All courses > School Subjects > Statistics ::

Decision Metrics for Experiments: Probability of Superiority, Expected Loss, and Thresholds

Capítulo 8

Estimated reading time: 12 minutes

Why decision metrics matter after you have a posterior

In an experiment (A/B test, pricing test, onboarding change), a posterior distribution gives you uncertainty about each variant’s performance. But a posterior by itself does not tell you what to do. Decision metrics translate posterior uncertainty into action-oriented quantities: “How likely is B better than A?”, “What is the expected cost if we choose B and it’s actually worse?”, and “What minimum improvement do we require before shipping?”. This chapter focuses on three practical metrics that answer those questions: probability of superiority, expected loss (also called expected regret), and decision thresholds.

These metrics are especially useful when you must decide under constraints: limited traffic, limited engineering capacity, risk tolerance, or asymmetric costs (e.g., a small conversion gain is not worth a large risk of revenue loss). They also help you communicate decisions to stakeholders without relying on p-values or binary significance language.

Setup and notation used throughout

Assume you ran an experiment with two variants, A (control) and B (treatment). Let θA and θB be the true (unknown) performance parameters you care about. For concreteness, think of θ as a conversion rate, but the same ideas apply to average order value, retention, churn, time-to-complete, or any metric with a posterior distribution. After observing data, you have a posterior distribution for θA and θB. In practice you often work with posterior samples: draw many pairs (θA(s), θB(s)) from the joint posterior, for s = 1…S. From these samples you can compute decision metrics by simple counting and averaging.

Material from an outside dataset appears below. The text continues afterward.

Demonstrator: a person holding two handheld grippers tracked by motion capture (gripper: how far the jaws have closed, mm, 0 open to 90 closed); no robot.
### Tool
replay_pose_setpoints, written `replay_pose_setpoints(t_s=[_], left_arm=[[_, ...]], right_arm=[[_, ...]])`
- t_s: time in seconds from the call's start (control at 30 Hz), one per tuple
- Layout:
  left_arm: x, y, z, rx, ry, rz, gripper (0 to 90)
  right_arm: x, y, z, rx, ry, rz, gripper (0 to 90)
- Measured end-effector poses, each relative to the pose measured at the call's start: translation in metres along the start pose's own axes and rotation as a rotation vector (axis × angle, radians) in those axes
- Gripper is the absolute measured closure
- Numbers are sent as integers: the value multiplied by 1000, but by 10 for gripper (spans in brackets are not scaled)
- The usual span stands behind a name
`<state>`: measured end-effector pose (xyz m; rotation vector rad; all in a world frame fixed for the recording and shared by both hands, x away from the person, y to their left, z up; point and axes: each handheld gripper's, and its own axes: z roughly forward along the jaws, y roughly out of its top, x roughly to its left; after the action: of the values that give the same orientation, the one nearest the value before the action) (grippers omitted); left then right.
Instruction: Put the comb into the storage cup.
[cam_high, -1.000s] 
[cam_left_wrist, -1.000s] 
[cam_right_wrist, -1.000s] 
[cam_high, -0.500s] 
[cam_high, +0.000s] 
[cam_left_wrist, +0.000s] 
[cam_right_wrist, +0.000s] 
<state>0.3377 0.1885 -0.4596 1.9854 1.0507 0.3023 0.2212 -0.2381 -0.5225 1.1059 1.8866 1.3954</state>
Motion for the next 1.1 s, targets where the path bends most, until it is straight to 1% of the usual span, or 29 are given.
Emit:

Define the lift (difference) as Δ = θB − θA. Sometimes you care about relative lift, ρ = (θB − θA)/θA, but difference is easier for expected loss calculations. If your metric is “lower is better” (e.g., churn), you can flip signs or define Δ = θA − θB so that “positive is better” remains consistent.

Probability of superiority (PoS)

What it is

Probability of superiority is the posterior probability that one variant is better than the other. For B vs A, it is PoS = P(θB > θA | data). This is a direct answer to a common stakeholder question: “What’s the chance B beats A?” Unlike a p-value, it is a probability about the parameter given the data and model.

Continue in our app.

Listen to the audio with the screen off.
Earn a certificate upon completion.
Over 5000 courses for you to explore!

Or continue reading below...

Download the app

How to compute it from posterior samples

If you have posterior samples, compute PoS by counting how often B exceeds A:

PoS = (1/S) * sum_{s=1..S} I(θB(s) > θA(s))

Where I(·) is an indicator function that equals 1 when the condition is true and 0 otherwise. If 9,200 out of 10,000 samples have θB(s) > θA(s), then PoS ≈ 0.92.

Step-by-step workflow

Step 1: Fit your Bayesian model for the metric of interest and obtain posterior samples for θA and θB (or directly for Δ).
Step 2: For each posterior draw s, compare θB(s) and θA(s).
Step 3: Average the indicator results to get PoS.
Step 4: Report PoS alongside a practical effect size summary (e.g., median Δ and a credible interval for Δ) so “likely better” is not confused with “meaningfully better”.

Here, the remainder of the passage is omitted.